17 Tuchtig uw zoon, en hij zal u gerustheid aandoen, en hij zal uw ziel vermakelijkheden geven.
Tukta din son, så skall han vederqvicka dig, och göra dine själ vällust.
18 Als er geen profetie is, wordt het volk ontbloot; maar welgelukzalig is hij, die de wet bewaart.
När Prophetien ute är, så förskingras folket; men väl är honom, som lagen vid magt håller.
19 Een knecht zal door de woorden niet getuchtigd worden; hoewel hij u verstaat, nochtans zal hij niet antwoorden.

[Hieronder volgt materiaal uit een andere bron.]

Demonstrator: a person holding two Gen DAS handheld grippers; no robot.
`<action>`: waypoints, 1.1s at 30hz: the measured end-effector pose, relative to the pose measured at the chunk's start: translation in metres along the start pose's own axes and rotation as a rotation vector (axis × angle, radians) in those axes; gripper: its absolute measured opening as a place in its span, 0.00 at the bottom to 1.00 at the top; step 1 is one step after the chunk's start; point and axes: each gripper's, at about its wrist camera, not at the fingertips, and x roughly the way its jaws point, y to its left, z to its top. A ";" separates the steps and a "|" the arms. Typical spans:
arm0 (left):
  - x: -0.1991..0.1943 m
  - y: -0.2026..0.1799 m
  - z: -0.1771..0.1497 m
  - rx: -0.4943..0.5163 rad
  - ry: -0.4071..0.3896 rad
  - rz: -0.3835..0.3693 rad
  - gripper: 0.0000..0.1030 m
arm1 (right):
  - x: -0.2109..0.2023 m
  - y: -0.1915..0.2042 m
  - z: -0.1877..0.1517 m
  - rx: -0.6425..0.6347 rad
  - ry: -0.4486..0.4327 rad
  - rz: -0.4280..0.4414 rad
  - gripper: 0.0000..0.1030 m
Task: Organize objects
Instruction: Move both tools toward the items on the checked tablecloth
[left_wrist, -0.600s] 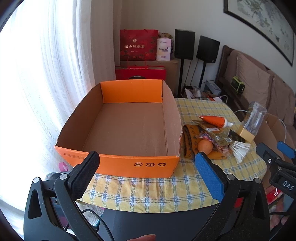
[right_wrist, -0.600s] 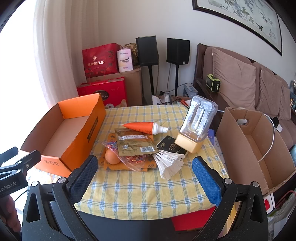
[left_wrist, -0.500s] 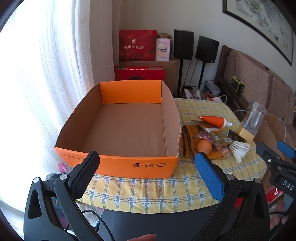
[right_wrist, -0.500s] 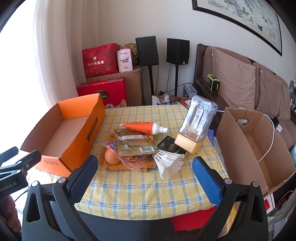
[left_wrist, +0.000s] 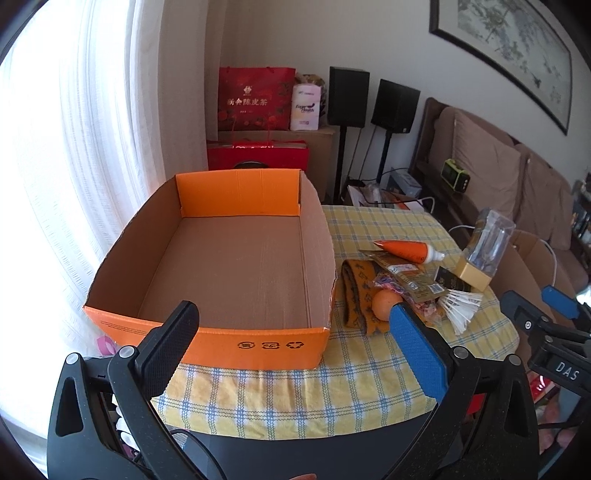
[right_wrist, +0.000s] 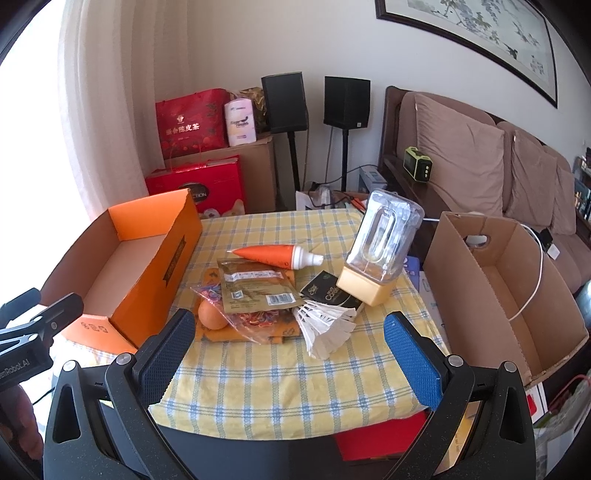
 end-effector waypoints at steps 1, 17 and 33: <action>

En tjenare låter icke näpsa sig med ordom; förty, om han än förstår det, så tager han sig dock intet deraf.
20 Hebt gij een man gezien, die haastig in zijn woorden is? Van een zot is meer verwachting dan van hem.
Ser du en, som snar är till att tala, det är mera hopp uppå en dåra, än uppå honom.
21 Als men zijn knecht van jongs op weeldig houdt, hij zal in zijn laatste een zoon willen zijn.
Om en tjenare varder af ungdom kräseliga hållen, så vill han sedan vara en herre.
22 Een toornig man verwekt gekijf; en de grammoedige is veelvoudig in overtreding.
En vredsam man kommer träto åstad, och en harmse man gör många synder.
23 De hoogmoed des mensen zal hem vernederen; maar de nederige van geest zal de eer vasthouden.
Menniskones högfärd skall omstörta henne; men ära skall upphöja den ödmjuka.
24 Die met een dief deelt, haat zijn ziel; hij hoort een vloek, en hij geeft het niet te kennen.
Den som med tjufvar del hafver, hörer bannas; och säger icke till, han hatar sitt lif.
25 De siddering des mensen legt een strik; maar die op den HEERE vertrouwt, zal in een hoog vertrek gesteld worden.
Den som rädes för menniskom, han kommer på fall; men den som sig förlåter uppå Herran, han varder beskyddad.
26 Velen zoeken het aangezicht des heersers; maar een ieders recht is van den HEERE.
Månge söka ens Förstas ansigte; men hvars och ens dom kommer af Herranom.
27 Een ongerechtig man is den rechtvaardige een gruwel; maar die recht is van weg, is den goddeloze een gruwel.
En orättfärdig man är dem rättfärdigom en styggelse; och den som på en rätt väg är, han är dens ogudaktigas styggelse.